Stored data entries
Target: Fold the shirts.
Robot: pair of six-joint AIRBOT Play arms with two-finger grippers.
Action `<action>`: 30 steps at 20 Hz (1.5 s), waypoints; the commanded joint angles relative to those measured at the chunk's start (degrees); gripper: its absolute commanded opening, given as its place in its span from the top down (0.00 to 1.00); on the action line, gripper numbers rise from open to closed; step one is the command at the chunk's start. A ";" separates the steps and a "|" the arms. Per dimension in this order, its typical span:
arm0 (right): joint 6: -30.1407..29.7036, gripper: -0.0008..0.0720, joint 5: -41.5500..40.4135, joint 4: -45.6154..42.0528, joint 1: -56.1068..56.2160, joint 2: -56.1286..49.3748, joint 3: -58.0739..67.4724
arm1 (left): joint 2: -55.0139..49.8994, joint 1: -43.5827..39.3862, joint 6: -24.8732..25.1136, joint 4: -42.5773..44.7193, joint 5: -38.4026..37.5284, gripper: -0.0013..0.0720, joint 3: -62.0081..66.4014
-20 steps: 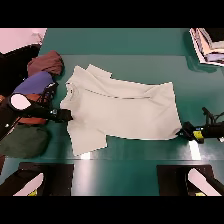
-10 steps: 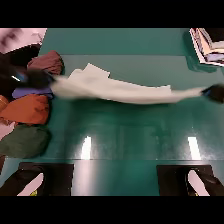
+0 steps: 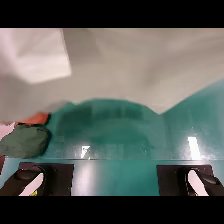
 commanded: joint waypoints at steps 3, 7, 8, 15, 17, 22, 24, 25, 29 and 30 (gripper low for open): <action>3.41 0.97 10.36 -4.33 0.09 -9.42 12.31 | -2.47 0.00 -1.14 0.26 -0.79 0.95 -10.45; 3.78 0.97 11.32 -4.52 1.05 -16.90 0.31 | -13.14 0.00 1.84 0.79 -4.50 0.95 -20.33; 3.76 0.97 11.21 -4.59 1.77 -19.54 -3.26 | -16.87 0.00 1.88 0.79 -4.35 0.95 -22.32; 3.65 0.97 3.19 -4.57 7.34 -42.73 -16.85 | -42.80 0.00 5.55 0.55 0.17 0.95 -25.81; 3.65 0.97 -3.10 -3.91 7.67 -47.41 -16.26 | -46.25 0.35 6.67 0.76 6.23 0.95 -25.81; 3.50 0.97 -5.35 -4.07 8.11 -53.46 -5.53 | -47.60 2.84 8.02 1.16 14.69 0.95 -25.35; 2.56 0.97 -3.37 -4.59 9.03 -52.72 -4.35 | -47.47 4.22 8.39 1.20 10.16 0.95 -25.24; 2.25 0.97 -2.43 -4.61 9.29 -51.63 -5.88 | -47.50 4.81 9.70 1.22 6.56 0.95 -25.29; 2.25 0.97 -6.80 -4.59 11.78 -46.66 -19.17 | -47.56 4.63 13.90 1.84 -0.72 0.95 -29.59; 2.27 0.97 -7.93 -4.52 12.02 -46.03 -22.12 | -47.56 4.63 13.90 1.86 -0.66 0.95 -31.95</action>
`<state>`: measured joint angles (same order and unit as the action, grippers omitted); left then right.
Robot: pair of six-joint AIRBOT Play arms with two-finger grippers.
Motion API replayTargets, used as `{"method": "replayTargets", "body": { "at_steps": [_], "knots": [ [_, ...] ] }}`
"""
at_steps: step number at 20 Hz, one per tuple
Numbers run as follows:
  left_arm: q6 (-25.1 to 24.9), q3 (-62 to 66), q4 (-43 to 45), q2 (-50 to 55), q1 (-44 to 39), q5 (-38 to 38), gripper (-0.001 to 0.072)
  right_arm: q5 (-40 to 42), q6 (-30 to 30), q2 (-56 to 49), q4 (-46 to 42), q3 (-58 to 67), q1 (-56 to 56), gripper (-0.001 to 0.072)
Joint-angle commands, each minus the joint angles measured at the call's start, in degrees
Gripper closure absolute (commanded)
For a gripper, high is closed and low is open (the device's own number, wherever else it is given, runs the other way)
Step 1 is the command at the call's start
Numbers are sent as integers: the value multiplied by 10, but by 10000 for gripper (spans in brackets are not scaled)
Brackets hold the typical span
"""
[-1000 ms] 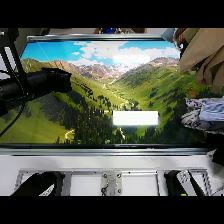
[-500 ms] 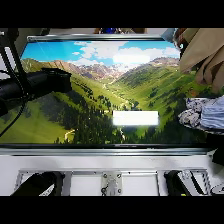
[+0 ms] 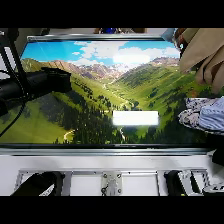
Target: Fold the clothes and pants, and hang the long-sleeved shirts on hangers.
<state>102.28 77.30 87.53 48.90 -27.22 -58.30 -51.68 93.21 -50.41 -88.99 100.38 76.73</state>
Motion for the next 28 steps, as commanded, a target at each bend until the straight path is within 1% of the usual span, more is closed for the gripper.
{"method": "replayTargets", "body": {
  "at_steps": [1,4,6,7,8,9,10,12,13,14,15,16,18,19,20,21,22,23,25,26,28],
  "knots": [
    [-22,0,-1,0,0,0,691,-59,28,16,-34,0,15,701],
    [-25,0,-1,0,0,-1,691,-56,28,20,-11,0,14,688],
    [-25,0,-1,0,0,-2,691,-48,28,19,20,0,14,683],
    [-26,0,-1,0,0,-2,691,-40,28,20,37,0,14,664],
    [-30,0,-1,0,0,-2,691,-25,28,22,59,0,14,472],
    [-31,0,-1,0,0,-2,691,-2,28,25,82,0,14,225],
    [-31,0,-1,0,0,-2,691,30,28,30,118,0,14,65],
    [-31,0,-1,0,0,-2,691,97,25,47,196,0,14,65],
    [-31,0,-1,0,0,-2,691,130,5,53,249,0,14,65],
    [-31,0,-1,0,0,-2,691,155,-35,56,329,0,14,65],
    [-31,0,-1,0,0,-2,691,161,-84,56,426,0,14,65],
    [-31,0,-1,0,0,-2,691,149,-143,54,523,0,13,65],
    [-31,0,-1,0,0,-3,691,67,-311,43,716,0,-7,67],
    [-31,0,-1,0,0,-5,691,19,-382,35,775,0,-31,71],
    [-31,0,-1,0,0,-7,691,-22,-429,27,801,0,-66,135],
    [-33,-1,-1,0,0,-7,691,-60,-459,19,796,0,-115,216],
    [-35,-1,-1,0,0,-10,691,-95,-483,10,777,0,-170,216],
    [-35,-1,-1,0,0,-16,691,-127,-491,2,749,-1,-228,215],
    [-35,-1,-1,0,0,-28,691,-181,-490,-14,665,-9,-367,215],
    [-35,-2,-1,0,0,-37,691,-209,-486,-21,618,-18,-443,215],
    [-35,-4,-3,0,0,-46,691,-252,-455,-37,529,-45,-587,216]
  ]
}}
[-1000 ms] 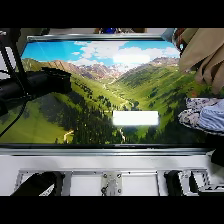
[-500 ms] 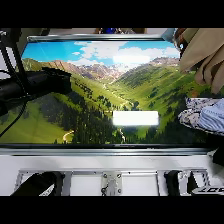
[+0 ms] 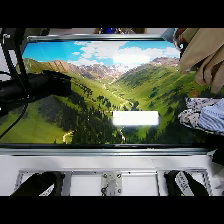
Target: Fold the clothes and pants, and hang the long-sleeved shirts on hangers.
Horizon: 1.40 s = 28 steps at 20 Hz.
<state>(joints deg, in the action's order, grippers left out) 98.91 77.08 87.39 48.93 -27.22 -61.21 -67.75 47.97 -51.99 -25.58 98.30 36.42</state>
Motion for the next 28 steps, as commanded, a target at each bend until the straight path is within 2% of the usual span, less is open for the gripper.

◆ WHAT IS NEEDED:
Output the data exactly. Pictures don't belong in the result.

◆ EXERCISE ANSWER:
Target: Fold the shirts.
Robot: pair of six-joint AIRBOT Play arms with two-finger grippers.
Action `<action>`: 30 steps at 20 Hz (1.5 s), waypoints; the commanded joint angles relative to those measured at the chunk's start (degrees); gripper: its absolute commanded opening, given as its place in its span from the top down (0.00 to 1.00); on the action line, gripper numbers rise from open to closed; step one is the command at the chunk's start. A ";" separates the steps and a "|" the arms. Per dimension in this order, its typical span:
arm0 (right): joint 6: -30.1407..29.7036, gripper: -0.0008..0.0720, joint 5: -41.5500..40.4135, joint 4: -45.6154..42.0528, joint 1: -56.1068..56.2160, joint 2: -56.1286..49.3748, joint 3: -58.0739..67.4724
arm1 (left): joint 2: -55.0139..49.8994, joint 1: -43.5827..39.3862, joint 6: -24.8732..25.1136, joint 4: -42.5773..44.7193, joint 5: -38.4026..37.5284, gripper: -0.0013..0.0720, joint 3: -62.0081..66.4014
-20 steps: 
-10 steps: 
+0 steps: 
 commanded: joint waypoints at steps 3, 7, 8, 15, 17, 22, 24, 25, 29 and 30 (gripper low for open): <action>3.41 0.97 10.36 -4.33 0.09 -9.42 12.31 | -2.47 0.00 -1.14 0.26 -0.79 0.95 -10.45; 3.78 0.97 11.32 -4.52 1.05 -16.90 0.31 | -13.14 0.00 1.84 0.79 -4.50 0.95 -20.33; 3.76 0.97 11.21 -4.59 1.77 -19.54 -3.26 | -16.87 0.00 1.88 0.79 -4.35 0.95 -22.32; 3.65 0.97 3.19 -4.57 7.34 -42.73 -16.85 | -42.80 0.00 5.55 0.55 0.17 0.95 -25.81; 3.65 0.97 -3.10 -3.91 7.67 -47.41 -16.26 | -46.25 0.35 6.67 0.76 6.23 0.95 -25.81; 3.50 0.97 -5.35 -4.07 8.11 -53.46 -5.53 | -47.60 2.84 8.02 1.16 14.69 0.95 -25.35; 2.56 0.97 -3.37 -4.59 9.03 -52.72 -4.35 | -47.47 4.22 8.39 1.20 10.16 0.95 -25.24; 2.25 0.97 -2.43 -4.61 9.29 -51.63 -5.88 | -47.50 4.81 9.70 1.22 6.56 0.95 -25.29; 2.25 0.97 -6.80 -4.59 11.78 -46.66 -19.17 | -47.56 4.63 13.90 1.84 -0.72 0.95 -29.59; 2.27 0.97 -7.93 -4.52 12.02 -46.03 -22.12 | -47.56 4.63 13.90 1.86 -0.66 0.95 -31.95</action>
`<state>`: measured joint angles (same order and unit as the action, grippers omitted); left then right.
Robot: pair of six-joint AIRBOT Play arms with two-finger grippers.
Motion API replayTargets, used as `{"method": "replayTargets", "body": { "at_steps": [_], "knots": [ [_, ...] ] }}`
"""
at_steps: step number at 20 Hz, one per tuple
Numbers run as follows:
  left_arm: q6 (-25.1 to 24.9), q3 (-62 to 66), q4 (-43 to 45), q2 (-50 to 55), q1 (-44 to 39), q5 (-38 to 38), gripper (-0.001 to 0.072)
  right_arm: q5 (-40 to 42), q6 (-30 to 30), q2 (-56 to 49), q4 (-46 to 42), q3 (-58 to 67), q1 (-56 to 56), gripper (-0.001 to 0.072)
Joint-angle commands, each minus the joint angles measured at the call's start, in degrees
Gripper closure absolute (commanded)
For a gripper, high is closed and low is open (the device's own number, wherever else it is given, runs the other way)
Step 1 is the command at the call's start
Numbers are sent as integers: the value multiplied by 10, but by 10000 for gripper (spans in brackets are not scaled)
Brackets hold the typical span
"""
[-1000 ms] 
[-500 ms] 
[+0 ms] 
Target: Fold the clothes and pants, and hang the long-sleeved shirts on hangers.
<state>102.28 77.30 87.53 48.90 -27.22 -58.30 -51.68 93.21 -50.41 -88.99 100.38 76.73</state>
Motion for the next 28 steps, as commanded, a target at each bend until the straight path is within 1% of the usual span, more is closed for the gripper.
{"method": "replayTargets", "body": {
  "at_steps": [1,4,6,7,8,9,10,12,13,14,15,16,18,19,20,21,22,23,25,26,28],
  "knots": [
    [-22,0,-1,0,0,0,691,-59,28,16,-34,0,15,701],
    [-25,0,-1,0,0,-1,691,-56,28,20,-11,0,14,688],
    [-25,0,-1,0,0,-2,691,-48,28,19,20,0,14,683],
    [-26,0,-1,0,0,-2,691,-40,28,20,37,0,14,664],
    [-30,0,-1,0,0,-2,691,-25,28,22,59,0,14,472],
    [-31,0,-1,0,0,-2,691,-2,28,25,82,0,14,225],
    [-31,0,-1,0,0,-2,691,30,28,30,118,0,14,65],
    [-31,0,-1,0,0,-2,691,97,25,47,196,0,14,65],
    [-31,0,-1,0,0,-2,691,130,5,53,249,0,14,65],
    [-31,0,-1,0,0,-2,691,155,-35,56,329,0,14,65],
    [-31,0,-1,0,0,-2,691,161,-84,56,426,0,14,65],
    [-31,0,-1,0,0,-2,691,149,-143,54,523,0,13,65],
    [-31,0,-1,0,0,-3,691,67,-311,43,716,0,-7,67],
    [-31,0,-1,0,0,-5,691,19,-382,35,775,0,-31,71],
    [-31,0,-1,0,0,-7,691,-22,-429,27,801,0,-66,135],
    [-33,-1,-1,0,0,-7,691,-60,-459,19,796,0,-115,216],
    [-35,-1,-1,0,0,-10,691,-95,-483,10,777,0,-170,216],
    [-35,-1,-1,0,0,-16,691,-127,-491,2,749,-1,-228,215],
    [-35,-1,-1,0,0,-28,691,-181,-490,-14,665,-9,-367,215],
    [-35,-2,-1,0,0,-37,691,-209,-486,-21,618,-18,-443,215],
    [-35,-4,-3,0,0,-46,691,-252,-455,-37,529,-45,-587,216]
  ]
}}
[-1000 ms] 
[-500 ms] 
[+0 ms] 
Target: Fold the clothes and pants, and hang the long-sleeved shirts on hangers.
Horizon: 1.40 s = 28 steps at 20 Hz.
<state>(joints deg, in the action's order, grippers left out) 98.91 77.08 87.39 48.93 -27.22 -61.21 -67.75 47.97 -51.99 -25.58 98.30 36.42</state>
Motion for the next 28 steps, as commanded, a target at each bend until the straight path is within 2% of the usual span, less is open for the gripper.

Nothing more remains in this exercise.